Chances are this works better now (with duckdb 0.10.0), can you confirm?

carlopi commented 7 months ago

As hinted by @krlmlr: spatial extension is available on ALL platforms for duckdb v0.10.0.

This is due to combined work from @samansmink (setting up infrastructure) and @Maxxen (adapting spatial to the tooling).

windows_amd64_rtools's spatial build for v0.10.1 has not being uploaded (yet) since it needs some extra manual steps, but that should come out in the next days (and the manual steps are also going away).

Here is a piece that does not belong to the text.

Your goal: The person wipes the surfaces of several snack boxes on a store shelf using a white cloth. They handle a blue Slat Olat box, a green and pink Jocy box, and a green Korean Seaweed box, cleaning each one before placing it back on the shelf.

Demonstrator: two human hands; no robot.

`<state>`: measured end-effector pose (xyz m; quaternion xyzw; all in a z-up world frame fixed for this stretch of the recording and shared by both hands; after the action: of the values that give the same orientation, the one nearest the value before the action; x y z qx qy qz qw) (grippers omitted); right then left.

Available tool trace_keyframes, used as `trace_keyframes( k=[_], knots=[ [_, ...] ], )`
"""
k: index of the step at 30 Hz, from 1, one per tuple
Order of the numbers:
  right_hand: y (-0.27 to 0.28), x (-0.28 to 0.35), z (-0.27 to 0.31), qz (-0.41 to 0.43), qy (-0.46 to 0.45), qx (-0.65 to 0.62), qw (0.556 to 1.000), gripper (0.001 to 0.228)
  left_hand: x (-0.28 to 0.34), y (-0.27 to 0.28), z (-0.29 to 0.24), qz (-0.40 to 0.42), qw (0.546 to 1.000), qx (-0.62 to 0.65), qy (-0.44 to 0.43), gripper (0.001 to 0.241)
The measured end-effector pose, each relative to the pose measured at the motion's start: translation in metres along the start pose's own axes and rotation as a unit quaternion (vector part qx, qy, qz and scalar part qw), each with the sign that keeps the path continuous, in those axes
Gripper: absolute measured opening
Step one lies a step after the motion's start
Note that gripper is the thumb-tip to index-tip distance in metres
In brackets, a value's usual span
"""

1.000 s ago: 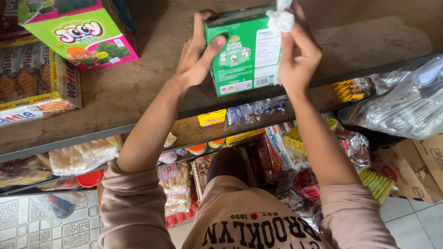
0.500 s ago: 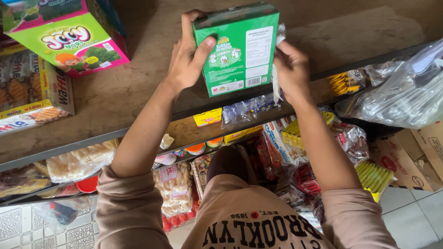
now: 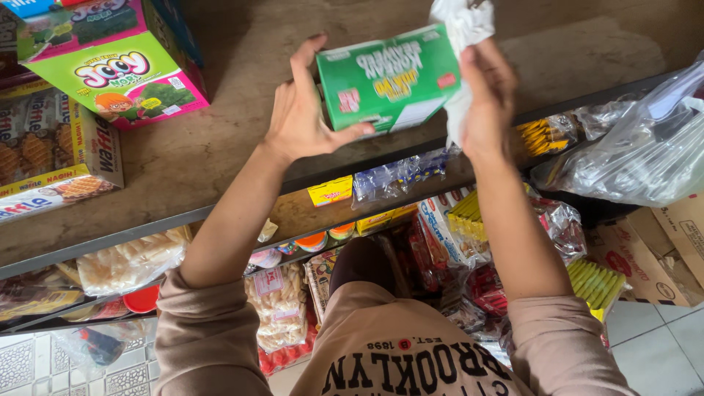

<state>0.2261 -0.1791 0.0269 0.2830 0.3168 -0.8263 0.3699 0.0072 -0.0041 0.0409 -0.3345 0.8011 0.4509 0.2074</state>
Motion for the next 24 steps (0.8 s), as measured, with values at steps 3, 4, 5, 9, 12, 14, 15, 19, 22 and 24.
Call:
trace_keyframes(
  k=[3, 4, 5, 9, 12, 14, 15, 19, 22, 24],
  knots=[
    [-0.017, 0.000, 0.032, 0.051, 0.074, 0.118, 0.989, 0.021, 0.003, -0.005, -0.002, 0.020, 0.998, -0.059, 0.002, 0.115],
    [-0.029, 0.003, 0.041, 0.080, 0.103, 0.195, 0.972, 0.015, 0.005, -0.005, -0.003, 0.007, 0.997, -0.077, -0.010, 0.110],
    [-0.040, 0.007, 0.051, 0.106, 0.131, 0.273, 0.947, 0.011, 0.007, -0.006, -0.004, -0.004, 0.995, -0.093, -0.023, 0.106],
    [-0.097, 0.033, 0.075, 0.231, 0.217, 0.411, 0.855, 0.028, 0.010, -0.008, 0.002, -0.030, 0.994, -0.090, -0.048, 0.089],
    [-0.131, 0.047, 0.083, 0.293, 0.296, 0.418, 0.807, 0.033, 0.013, -0.014, 0.011, -0.021, 0.976, -0.208, -0.057, 0.079],
    [-0.142, 0.055, 0.084, 0.330, 0.313, 0.417, 0.787, 0.032, 0.015, -0.009, 0.016, -0.009, 0.991, -0.115, -0.073, 0.071],
    [-0.141, 0.056, 0.086, 0.327, 0.309, 0.417, 0.790, 0.030, 0.016, -0.008, 0.018, -0.004, 0.994, -0.068, -0.080, 0.067],
    [-0.129, 0.063, 0.085, 0.305, 0.299, 0.422, 0.799, 0.025, 0.018, -0.014, 0.015, -0.025, 0.987, -0.130, -0.089, 0.075],
    [-0.110, 0.063, 0.082, 0.267, 0.293, 0.427, 0.812, 0.023, 0.019, -0.012, 0.006, -0.037, 0.991, -0.092, -0.088, 0.082],
    [-0.095, 0.060, 0.080, 0.241, 0.296, 0.432, 0.817, 0.020, 0.018, -0.009, -0.001, -0.049, 0.990, -0.078, -0.110, 0.084]
  ],
)
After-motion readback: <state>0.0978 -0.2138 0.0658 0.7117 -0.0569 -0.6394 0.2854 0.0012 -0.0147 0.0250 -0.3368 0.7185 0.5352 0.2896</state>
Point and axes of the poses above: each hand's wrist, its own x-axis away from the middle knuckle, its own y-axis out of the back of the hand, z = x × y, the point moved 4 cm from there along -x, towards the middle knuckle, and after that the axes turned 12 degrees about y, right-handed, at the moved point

carlopi commented 7 months ago

duckdb_spatial is now available on all 10 supported platforms for v0.10.0 and v0.10.1. A PR is up to have also rtools builds be generated by main CI, so it will always be up.

I think this can be closed.

krlmlr commented 7 months ago

@carlopi: Can you please point me to that PR?